Showing posts with label Android. Show all posts
Showing posts with label Android. Show all posts

Friday, 8 March 2013

Update On Box2D Performance vs. libGDX


A while back I posted a quick performance comparison between my Monkey port of Box2D and libGDX's JNI version. At the time the libGDX version was about twice as fast.

Since then I've done a bit of optimisation work and I thought it would be worth posting to note that I've just uploaded 1.0.12 of the port and to update the figures.

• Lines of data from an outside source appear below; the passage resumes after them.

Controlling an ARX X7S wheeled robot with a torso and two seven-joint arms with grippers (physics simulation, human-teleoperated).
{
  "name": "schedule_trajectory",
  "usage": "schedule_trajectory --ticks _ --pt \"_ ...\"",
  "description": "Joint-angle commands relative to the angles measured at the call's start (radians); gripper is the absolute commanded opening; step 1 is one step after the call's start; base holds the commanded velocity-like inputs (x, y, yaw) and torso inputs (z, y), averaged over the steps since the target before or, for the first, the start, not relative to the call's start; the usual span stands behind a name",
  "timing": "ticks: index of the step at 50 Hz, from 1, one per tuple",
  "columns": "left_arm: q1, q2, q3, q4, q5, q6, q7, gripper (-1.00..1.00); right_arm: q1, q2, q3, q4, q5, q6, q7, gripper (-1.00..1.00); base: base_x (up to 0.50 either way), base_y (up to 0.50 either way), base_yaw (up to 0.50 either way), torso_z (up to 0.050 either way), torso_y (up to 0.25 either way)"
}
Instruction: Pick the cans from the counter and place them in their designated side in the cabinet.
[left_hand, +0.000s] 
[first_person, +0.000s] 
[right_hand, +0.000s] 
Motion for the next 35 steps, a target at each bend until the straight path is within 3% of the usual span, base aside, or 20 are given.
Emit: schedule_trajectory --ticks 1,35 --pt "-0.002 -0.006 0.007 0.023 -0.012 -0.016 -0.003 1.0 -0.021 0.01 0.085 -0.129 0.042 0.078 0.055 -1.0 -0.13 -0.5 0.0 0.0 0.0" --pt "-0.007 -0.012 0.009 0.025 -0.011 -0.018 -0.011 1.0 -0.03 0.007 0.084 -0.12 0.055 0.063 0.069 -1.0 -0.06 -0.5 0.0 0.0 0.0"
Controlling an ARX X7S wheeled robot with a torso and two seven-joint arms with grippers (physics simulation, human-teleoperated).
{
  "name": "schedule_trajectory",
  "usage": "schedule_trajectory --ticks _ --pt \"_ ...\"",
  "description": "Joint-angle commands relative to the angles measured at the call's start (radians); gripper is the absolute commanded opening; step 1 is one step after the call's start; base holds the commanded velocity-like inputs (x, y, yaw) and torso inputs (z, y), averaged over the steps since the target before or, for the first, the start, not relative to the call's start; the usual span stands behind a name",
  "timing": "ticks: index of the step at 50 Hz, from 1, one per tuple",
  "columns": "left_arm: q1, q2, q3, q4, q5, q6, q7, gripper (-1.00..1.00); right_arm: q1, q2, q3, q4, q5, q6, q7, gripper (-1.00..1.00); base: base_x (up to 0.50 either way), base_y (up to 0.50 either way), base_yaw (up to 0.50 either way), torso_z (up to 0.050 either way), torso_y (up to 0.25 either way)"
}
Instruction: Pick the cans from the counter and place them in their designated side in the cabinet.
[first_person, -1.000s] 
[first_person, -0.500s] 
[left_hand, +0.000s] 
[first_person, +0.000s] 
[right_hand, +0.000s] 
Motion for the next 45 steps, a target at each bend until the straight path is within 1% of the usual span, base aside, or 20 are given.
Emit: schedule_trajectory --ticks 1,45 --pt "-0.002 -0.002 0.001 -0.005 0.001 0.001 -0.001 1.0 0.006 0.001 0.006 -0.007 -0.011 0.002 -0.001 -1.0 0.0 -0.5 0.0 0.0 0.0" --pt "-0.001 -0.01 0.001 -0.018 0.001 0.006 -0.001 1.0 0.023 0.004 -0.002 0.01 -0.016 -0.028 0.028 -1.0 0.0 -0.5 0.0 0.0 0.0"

The Monkey performance on the same domino stack benchmark from the previous post is now ~88ms on average. Assuming that libGDX's Box2D implementation remains the same at ~75ms that means the performance gap has narrowed from 100% to under 20%. The variability of performance with the Monkey version is still higher, with spikes to >160ms where libGDX keeps it under 100ms but it's a much closer race now. Note that this is just a headline figure on a very collision/contact intensive example that is intentionally chosen for being slow on Android, performance in general is likely indistinguishable for the most part.

The performance improvements are significant enough to enable Monkey devs to target lower powered devices and/or create more physics intensive games. So, if you shelved something because the framerate wasn't quite there then it might be worth grabbing the newer module version and taking another look.

Tuesday, 27 March 2012

Monkey Tip: Relative Target Performance

I've previously posted about how Android (at least on my phone) is a platform that presents performance challenges when doing cross-platform development with Monkey*. This is true, but I wanted to post something more general about cross-platform performance. So, here it is.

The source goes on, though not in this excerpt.